Deutsche Bank analyst Robyn Karnauskas came out with a few insights on Gilead Sciences, Inc. (NASDAQ:GILD), after conducting a survey and reviewing the latest IMS prescription data, which lead her to the conclusion that “First quarter HCV consensus may be hard to meet but 2015 consensus seems achievable.”

Karnauskas noted, “IMS predicts an increase of ~50% in new starts in 1Q’15 vs. 4Q’14 on GILD HCV franchise. The survey also indicates 1) the reimbursement process is easing, 2) More new previously undiagnosed pts are getting treatment, and 3).doctors expect the faster uptake in warehoused patients in 2015/16.”

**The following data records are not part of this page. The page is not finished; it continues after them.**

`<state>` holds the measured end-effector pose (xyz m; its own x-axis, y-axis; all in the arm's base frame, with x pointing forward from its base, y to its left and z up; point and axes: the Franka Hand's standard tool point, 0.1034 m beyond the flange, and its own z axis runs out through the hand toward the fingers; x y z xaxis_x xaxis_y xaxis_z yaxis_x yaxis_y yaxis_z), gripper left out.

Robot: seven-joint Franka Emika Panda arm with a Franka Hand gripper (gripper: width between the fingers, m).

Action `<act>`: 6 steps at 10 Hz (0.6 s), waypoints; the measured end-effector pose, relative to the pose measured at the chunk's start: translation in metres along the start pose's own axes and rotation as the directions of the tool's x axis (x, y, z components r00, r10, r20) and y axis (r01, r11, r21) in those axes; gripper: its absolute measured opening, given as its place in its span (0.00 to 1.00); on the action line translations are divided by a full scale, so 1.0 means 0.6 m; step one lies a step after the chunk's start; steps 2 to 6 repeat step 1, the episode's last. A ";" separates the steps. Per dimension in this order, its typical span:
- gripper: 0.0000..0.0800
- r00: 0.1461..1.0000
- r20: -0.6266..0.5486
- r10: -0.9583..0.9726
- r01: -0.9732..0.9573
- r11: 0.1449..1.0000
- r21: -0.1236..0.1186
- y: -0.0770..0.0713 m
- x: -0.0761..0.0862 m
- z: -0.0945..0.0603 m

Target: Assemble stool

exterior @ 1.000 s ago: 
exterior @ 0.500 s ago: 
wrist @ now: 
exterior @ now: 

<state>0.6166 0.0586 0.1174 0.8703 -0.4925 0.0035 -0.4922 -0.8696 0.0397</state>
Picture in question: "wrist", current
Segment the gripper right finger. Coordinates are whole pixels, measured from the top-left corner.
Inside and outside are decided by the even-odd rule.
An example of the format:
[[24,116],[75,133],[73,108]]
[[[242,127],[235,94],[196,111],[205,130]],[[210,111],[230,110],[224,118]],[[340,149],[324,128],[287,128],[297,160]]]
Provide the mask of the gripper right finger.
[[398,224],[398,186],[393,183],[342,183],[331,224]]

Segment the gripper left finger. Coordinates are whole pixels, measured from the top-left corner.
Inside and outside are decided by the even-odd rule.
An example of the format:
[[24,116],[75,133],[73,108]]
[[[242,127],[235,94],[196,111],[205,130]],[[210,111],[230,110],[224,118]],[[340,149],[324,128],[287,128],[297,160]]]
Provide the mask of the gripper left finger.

However, while the analyst feels bullish about the HCV franchise in near term, which could increase near term cash flow, she is lowering the numbers as the patient pool deplete in her model. She stated, “Overall, these changes are NPV neutral in our model. We are keeping our 2016 PE based TP at $125 but changing the multiple to 12x from 13.5x previous.”

The analyst continued, “Given the downward pricing trend we have seen with Viekira launch, investors are worried about what happens when Merck launches (mid-2016). To account for this risk, we are increasing discounts to 54% from 46% current by 2018. We are also not taking any price increases until 2018. If the discount stays at 46% & co could take price increases, we see upside of $7/sh.”

Karnauskas rates the stock a Buy with a price target of $125, as she expects that clarity on NASH & Hep-B over 2015 will provide further upside. The current price target implies an upside of 28% from current levels.

According to, which measures analysts’ and bloggers’ success rate based on how their calls perform, analyst Robyn Karnauskas has a total average return of 14.3% and a 71.4% success rate. Karnauskas has a 23.6% average return when recommending GILD, and is ranked #147 out of 3568 analysts.